_EXERCISE DETAILS_
Could you give back exactly the lines below from the one with "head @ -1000" through the one with "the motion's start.", without a single picture?

Stored items from a collection:
##########
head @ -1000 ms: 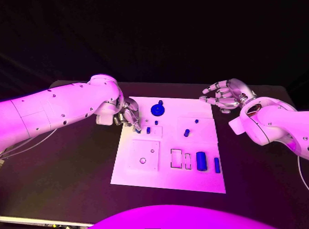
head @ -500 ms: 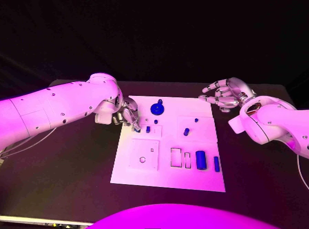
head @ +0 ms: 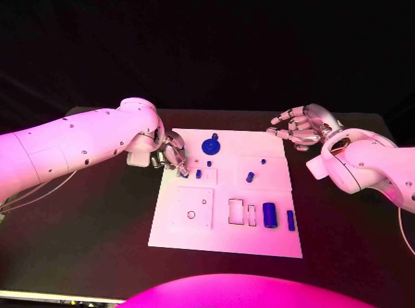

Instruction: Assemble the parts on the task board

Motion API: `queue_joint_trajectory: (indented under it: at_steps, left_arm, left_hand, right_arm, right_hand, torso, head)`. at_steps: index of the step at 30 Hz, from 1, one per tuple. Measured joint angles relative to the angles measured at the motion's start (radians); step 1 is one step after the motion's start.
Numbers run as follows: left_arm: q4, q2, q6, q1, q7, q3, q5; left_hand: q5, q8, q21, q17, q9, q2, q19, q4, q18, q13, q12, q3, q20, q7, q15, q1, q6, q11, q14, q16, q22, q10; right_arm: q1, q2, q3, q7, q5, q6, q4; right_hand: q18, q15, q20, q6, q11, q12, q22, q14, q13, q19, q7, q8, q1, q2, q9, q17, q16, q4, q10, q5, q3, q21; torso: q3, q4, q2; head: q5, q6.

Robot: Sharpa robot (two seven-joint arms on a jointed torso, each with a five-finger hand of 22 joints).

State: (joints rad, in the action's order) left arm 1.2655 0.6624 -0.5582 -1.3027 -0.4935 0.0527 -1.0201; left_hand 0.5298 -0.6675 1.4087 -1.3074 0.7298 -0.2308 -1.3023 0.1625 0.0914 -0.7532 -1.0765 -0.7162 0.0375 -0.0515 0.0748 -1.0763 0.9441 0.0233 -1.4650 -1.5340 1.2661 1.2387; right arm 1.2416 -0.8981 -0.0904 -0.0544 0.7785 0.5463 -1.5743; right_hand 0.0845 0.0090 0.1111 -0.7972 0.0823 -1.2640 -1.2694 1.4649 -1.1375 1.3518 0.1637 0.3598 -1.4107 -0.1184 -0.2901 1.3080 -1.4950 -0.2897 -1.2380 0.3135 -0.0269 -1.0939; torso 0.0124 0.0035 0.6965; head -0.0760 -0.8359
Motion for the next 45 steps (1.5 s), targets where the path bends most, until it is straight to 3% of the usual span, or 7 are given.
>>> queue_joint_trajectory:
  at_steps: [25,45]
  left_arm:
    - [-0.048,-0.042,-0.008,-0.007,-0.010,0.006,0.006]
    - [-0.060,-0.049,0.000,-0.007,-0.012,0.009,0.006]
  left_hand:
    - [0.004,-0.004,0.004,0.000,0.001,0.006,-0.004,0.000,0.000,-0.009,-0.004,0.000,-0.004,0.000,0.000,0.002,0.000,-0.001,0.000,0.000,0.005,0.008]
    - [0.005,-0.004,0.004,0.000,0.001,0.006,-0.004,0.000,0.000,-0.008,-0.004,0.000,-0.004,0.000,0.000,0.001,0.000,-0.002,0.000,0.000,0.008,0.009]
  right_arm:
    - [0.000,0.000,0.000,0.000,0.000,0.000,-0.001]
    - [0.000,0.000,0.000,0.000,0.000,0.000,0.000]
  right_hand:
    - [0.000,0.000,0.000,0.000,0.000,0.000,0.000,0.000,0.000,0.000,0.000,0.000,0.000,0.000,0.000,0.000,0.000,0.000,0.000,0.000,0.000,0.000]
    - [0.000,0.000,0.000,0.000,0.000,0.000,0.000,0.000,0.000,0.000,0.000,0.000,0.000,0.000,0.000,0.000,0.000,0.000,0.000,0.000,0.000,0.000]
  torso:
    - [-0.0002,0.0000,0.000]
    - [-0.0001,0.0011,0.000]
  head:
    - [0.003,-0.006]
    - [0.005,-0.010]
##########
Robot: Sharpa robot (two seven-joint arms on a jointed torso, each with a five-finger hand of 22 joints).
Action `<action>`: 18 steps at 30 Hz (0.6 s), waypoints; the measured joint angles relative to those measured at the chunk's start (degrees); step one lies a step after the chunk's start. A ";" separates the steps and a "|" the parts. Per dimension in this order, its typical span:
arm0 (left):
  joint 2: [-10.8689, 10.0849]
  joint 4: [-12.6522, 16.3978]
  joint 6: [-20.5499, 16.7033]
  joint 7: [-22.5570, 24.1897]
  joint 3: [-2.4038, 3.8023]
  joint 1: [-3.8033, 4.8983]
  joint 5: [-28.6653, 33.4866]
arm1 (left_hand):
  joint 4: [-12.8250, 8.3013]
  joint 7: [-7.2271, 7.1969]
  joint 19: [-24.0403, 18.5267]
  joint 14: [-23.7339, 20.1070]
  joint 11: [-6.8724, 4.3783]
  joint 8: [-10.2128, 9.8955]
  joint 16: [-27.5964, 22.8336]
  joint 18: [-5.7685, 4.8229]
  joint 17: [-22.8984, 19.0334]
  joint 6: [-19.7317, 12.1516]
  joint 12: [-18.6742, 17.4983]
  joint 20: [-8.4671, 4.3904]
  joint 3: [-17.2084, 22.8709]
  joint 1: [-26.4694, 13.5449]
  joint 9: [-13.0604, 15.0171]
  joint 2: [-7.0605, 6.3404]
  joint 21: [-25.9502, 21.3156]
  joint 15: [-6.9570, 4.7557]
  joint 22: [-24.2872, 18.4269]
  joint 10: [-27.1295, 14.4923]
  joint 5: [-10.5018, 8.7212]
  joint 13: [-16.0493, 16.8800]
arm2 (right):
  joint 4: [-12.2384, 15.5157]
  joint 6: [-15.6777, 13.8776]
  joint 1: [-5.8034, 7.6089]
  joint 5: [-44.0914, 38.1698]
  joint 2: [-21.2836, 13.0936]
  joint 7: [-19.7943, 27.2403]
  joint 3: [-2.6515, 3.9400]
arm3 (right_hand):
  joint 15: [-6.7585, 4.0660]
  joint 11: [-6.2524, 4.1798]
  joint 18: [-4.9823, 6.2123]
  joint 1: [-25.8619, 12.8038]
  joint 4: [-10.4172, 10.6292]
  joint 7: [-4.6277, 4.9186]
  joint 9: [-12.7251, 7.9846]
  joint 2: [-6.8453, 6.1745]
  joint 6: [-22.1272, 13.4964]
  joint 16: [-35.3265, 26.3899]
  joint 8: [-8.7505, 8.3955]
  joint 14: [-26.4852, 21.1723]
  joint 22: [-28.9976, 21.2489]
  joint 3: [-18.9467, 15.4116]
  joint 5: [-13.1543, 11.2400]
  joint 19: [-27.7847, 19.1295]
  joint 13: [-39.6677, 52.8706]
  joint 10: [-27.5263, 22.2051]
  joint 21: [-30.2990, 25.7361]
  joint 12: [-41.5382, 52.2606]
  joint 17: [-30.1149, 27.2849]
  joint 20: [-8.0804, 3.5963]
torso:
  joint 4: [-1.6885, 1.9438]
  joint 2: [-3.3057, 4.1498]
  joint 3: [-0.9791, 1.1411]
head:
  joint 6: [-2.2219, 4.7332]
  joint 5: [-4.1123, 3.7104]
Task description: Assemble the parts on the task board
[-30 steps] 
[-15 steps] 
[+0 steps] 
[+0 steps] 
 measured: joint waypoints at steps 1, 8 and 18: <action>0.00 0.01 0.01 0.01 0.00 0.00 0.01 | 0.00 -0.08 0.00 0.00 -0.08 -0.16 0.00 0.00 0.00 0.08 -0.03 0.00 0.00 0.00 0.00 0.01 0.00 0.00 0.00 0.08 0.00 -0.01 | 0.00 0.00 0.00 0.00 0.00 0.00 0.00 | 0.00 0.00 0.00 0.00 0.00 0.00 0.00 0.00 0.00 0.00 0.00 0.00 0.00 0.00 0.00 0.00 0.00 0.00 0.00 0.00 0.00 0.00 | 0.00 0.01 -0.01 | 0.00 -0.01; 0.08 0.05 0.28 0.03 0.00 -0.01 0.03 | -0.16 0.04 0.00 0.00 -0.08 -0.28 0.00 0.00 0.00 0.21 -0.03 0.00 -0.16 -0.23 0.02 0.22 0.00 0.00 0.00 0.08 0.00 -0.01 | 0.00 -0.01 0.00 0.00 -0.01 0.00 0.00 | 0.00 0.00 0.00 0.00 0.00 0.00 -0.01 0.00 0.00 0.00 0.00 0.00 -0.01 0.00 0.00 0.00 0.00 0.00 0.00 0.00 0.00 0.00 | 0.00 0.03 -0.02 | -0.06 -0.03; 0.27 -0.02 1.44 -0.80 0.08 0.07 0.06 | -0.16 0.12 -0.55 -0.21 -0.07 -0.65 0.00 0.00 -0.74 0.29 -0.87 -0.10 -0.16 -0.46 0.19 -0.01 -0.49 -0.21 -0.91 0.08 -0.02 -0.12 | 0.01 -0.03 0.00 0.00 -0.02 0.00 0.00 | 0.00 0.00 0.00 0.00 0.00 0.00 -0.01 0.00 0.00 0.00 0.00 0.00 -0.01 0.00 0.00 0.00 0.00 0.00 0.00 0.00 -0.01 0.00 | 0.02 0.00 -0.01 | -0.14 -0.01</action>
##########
_SOLUTION TO THIS PROBLEM_
head @ -1000 ms: 
head @ -500 ms: 
head @ +0 ms: 

Instruction: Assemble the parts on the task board

Motion API: `queue_joint_trajectory: (indented under it: at_steps, left_arm, left_hand, right_arm, right_hand, torso, head)`. at_steps: index of the step at 30 Hz, from 1, one per tuple. Measured joint angles relative to the angles measured at the motion's start (radians); step 1 is one step after the motion's start.

The answer, as written, is complete.